YOUR INSTRUCTIONS:
Read through the material below and find each line that has the word "whole"; copy it.

MATERIAL FOR THE TASK:
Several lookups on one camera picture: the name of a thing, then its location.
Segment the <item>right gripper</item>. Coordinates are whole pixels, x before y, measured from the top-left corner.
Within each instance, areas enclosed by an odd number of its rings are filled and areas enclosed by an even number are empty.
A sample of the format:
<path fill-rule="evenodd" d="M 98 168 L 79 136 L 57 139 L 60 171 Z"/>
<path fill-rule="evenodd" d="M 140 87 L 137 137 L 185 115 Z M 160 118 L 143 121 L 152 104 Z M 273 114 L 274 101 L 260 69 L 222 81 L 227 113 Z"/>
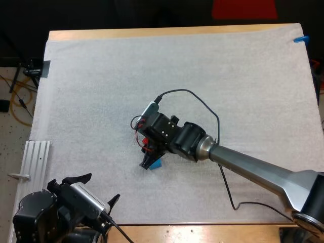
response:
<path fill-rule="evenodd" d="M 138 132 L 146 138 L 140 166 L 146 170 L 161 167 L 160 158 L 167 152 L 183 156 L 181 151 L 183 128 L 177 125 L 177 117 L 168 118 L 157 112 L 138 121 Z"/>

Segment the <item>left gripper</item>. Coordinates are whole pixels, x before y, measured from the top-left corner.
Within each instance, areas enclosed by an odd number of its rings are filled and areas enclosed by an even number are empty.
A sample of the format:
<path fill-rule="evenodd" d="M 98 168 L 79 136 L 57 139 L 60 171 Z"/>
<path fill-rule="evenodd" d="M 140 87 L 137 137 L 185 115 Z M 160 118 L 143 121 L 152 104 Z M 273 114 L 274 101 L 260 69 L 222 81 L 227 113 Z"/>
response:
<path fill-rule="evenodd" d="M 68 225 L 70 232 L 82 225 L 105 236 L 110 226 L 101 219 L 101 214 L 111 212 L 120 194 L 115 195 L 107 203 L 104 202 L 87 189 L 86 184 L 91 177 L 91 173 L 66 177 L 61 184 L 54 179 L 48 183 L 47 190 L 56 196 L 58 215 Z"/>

RESPONSE BOX:
Segment the <item>right gripper</item>. Coordinates are whole pixels, x before y, measured from the top-left corner.
Segment the <item>left gripper</item>. Coordinates are whole pixels, x before y, measured from the top-left corner.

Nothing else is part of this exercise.